An influx of Jews into Asia Minor and the Ottoman Empire, occurred during the reign of Mehmed the Conquerors's successor, Beyazid II (1481–1512), after the expulsion of the Jews from Spain and Portugal. The expulsion came about as a result of the Alhambra Decree in 1492, declared by the Spanish King and Queen Ferdinand II and Isabelle I as part of a larger trend of anti-Semitism resurging throughout Europe that the Ottomans would exploit.
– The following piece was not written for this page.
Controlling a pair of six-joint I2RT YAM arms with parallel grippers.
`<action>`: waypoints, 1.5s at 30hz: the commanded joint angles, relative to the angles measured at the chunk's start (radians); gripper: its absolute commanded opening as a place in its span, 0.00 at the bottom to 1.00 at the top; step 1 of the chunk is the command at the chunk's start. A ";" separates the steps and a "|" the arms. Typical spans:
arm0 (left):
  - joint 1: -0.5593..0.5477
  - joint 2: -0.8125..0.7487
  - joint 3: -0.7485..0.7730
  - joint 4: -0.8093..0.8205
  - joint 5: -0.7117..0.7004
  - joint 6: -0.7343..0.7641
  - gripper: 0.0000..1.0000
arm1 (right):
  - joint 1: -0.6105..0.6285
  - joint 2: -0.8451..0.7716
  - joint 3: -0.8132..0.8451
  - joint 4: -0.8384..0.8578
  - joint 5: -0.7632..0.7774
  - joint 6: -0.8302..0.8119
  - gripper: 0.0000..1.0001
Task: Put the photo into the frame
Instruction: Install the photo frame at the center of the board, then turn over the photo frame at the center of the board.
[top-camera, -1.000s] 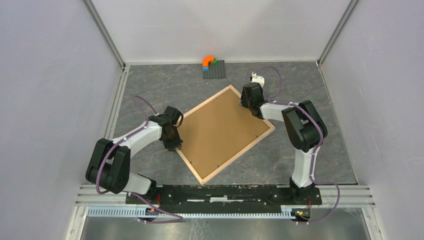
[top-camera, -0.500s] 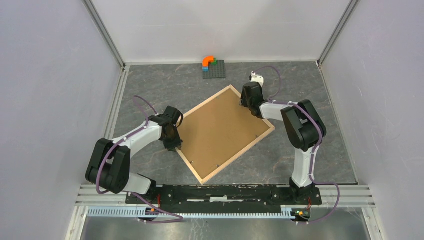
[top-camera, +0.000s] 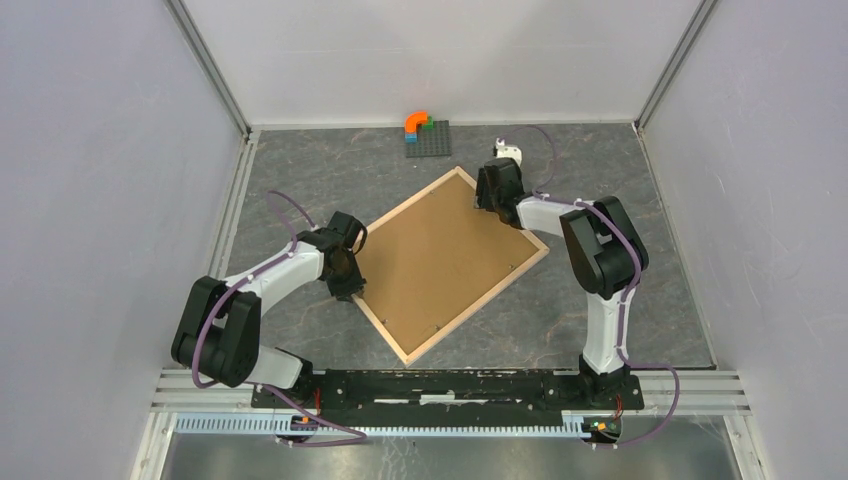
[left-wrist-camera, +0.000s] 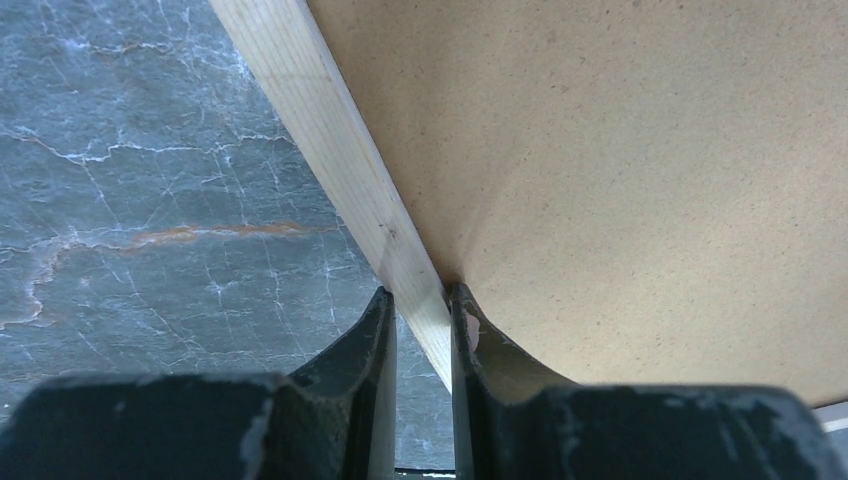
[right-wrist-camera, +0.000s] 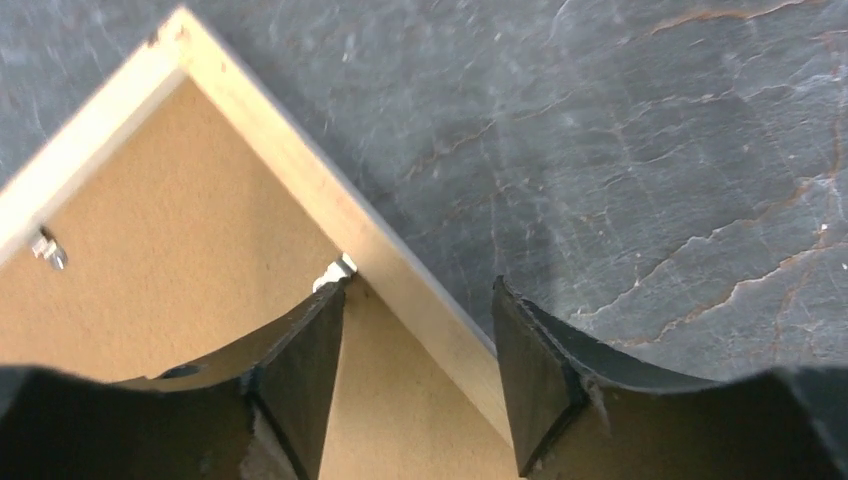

The Sephardic Jews were allowed to settle in the wealthier cities of the empire, especially in the European provinces (cities such as Istanbul, Sarajevo, Salonica, Adrianople and Nicopolis), Western and Northern Anatolia (Bursa, Aydın, Tokat and Amasya) but also in the Mediterranean coastal regions (such as Jerusalem, Safed, Damascus and Egypt). Izmir was not settled by Spanish Jews until later. The Jewish population at Jerusalem increased from 70 families in 1488 to 1,500 at the beginning of the 16th century, and that of Safed increased from 300 to 2,000 families. Damascus had a Sephardic congregation of 500 families. Istanbul had a Jewish community of 30,000 individuals with 44 synagogues. Bayezid allowed the Jews to live on the banks of the Golden Horn. Egypt, especially Cairo, received a large number of the exiles, who soon outnumbered the pre-existing Musta'arabi Jews. Gradually, the chief centre of the Sephardic Jews became Salonica, where they soon outnumbered the pre-existing Romaniote Jewish community. In fact, the Sephardic Jews eclipsed and absorbed the Romaniot Jews and changed the culture and the structure of Jewish communities in the Ottoman Empire. In the centuries that followed, the Ottomans reaped the benefits of the Jewish communities that they adopted. In exchange for Jews contributing their talents for the benefit of the empire, they would be rewarded well. Compared to European laws, which restricted life for all Jews, that was a significant opportunity, which drew Jews from across the Mediterranean.

The Jews satisfied various needs in the Ottoman Empire. The Muslim population of the Empire was largely uninterested in business enterprises and accordingly left commercial occupations to members of minority religions. Additionally, since the Ottoman Empire was engaged in a military conflict with the Christian nations at the time, Jews were trusted and regarded "as potential allies, diplomats, and spies". There were also Jews that possessed special skills in a wide range of fields that the Ottomans took advantage of, including David and Samuel ibn Nahmias, who established a printing press in 1493. That was then a new technology and accelerated production of literature and documents, which was especially important for religious texts and bureaucratic documents. Other Jewish specialists employed by the empire included physicians and diplomats that emigrated from their homelands. Some of them were granted landed titles for their work, including Joseph Nasi, who was named Duke of Naxos.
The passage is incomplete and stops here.